Every entry must come back exactly as it was given.

* * * * * * *

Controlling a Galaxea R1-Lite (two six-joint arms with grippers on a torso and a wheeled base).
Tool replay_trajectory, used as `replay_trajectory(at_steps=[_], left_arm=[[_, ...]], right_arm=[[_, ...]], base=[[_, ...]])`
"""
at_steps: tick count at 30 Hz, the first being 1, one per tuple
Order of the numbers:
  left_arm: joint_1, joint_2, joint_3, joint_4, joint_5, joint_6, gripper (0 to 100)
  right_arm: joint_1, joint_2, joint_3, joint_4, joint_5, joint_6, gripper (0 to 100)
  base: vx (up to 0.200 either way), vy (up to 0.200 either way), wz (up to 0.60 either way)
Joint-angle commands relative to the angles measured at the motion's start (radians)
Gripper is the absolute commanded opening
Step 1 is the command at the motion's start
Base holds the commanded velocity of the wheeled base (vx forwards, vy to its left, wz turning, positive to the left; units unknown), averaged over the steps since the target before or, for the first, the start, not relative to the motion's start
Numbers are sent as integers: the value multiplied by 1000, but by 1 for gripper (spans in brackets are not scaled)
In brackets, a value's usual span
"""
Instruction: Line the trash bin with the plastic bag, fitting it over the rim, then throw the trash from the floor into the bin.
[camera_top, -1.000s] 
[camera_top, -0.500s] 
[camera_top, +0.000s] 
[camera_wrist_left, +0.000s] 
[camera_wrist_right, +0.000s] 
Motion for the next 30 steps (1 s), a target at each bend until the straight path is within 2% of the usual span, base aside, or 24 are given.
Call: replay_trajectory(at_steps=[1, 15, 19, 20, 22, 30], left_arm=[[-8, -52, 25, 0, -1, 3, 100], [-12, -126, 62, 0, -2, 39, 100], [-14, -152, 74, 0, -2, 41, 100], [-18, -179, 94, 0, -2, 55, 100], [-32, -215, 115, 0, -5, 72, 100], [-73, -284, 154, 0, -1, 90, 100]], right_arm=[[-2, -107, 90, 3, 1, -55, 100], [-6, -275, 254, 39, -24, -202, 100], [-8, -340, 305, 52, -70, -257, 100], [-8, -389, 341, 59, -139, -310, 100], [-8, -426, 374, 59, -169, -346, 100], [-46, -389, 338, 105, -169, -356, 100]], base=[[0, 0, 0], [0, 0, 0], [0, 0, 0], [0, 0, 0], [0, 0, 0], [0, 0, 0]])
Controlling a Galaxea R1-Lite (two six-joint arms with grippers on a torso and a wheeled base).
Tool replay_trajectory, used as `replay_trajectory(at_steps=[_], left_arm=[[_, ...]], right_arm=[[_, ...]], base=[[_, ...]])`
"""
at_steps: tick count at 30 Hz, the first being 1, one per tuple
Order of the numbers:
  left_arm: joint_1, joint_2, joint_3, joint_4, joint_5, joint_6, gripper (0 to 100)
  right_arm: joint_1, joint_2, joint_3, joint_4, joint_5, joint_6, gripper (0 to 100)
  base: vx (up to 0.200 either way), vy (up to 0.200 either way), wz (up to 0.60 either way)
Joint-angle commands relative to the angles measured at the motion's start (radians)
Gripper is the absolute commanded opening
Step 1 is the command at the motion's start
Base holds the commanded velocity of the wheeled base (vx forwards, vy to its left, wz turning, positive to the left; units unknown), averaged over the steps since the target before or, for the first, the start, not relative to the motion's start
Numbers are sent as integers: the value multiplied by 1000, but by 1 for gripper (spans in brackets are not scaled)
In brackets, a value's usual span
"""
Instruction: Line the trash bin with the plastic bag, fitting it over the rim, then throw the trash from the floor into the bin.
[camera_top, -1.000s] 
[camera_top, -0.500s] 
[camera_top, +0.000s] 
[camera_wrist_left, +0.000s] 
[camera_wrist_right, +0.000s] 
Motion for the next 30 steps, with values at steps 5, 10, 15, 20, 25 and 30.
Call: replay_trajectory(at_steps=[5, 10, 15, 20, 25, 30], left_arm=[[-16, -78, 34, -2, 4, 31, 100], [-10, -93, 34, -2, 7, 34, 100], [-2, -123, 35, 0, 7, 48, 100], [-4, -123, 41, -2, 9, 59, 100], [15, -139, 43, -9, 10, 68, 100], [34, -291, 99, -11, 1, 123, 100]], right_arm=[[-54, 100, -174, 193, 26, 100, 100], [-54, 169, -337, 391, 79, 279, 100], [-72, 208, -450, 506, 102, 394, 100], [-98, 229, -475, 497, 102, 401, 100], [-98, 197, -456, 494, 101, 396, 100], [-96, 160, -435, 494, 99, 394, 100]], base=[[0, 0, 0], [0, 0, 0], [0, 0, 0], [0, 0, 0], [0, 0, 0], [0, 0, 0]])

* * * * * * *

▸ ANSWER AREA:
Controlling a Galaxea R1-Lite (two six-joint arms with grippers on a torso and a wheeled base).
Tool replay_trajectory, used as `replay_trajectory(at_steps=[_], left_arm=[[_, ...]], right_arm=[[_, ...]], base=[[_, ...]])`
"""
at_steps: tick count at 30 Hz, the first being 1, one per tuple
Order of the numbers:
  left_arm: joint_1, joint_2, joint_3, joint_4, joint_5, joint_6, gripper (0 to 100)
  right_arm: joint_1, joint_2, joint_3, joint_4, joint_5, joint_6, gripper (0 to 100)
  base: vx (up to 0.200 either way), vy (up to 0.200 either way), wz (up to 0.60 either way)
Joint-angle commands relative to the angles measured at the motion's start (radians)
Gripper is the absolute commanded opening
Step 1 is the command at the motion's start
Base holds the commanded velocity of the wheeled base (vx forwards, vy to its left, wz turning, positive to the left; units unknown), averaged over the steps since the target before or, for the first, the start, not relative to the motion's start
Numbers are sent as integers: the value multiplied by 1000, but by 1 for gripper (spans in brackets are not scaled)
In brackets, a value's usual span
"""
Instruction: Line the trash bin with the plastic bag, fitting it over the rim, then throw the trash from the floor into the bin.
[camera_top, -1.000s] 
[camera_top, -0.500s] 
[camera_top, +0.000s] 
[camera_wrist_left, +0.000s] 
[camera_wrist_right, +0.000s] 
Motion for the next 30 steps (1 s), a target at each bend until the straight path is within 2% of the usual span, base aside, or 24 are given.
Call: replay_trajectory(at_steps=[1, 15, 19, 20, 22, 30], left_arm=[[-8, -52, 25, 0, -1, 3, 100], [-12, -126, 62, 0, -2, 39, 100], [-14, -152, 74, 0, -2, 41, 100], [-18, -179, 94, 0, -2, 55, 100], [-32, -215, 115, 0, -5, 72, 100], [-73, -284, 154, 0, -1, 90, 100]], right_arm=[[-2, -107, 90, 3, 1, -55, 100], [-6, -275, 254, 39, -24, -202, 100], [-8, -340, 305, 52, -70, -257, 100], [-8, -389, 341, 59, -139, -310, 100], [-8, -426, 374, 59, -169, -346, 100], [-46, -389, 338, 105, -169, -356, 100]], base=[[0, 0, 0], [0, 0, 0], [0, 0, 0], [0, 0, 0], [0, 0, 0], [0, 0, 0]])
Controlling a Galaxea R1-Lite (two six-joint arms with grippers on a torso and a wheeled base).
Tool replay_trajectory, used as `replay_trajectory(at_steps=[_], left_arm=[[_, ...]], right_arm=[[_, ...]], base=[[_, ...]])`
"""
at_steps: tick count at 30 Hz, the first being 1, one per tuple
Order of the numbers:
  left_arm: joint_1, joint_2, joint_3, joint_4, joint_5, joint_6, gripper (0 to 100)
  right_arm: joint_1, joint_2, joint_3, joint_4, joint_5, joint_6, gripper (0 to 100)
  base: vx (up to 0.200 either way), vy (up to 0.200 either way), wz (up to 0.60 either way)
Joint-angle commands relative to the angles measured at the motion's start (radians)
Gripper is the absolute commanded opening
Step 1 is the command at the motion's start
Base holds the commanded velocity of the wheeled base (vx forwards, vy to its left, wz turning, positive to the left; units unknown), averaged over the steps since the target before or, for the first, the start, not relative to the motion's start
Numbers are sent as integers: the value multiplied by 1000, but by 1 for gripper (spans in brackets are not scaled)
In brackets, a value's usual span
"""
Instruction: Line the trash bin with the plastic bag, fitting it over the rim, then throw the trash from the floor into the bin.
[camera_top, -1.000s] 
[camera_top, -0.500s] 
[camera_top, +0.000s] 
[camera_wrist_left, +0.000s] 
[camera_wrist_right, +0.000s] 
Motion for the next 30 steps, with values at steps 5, 10, 15, 20, 25 and 30.
Call: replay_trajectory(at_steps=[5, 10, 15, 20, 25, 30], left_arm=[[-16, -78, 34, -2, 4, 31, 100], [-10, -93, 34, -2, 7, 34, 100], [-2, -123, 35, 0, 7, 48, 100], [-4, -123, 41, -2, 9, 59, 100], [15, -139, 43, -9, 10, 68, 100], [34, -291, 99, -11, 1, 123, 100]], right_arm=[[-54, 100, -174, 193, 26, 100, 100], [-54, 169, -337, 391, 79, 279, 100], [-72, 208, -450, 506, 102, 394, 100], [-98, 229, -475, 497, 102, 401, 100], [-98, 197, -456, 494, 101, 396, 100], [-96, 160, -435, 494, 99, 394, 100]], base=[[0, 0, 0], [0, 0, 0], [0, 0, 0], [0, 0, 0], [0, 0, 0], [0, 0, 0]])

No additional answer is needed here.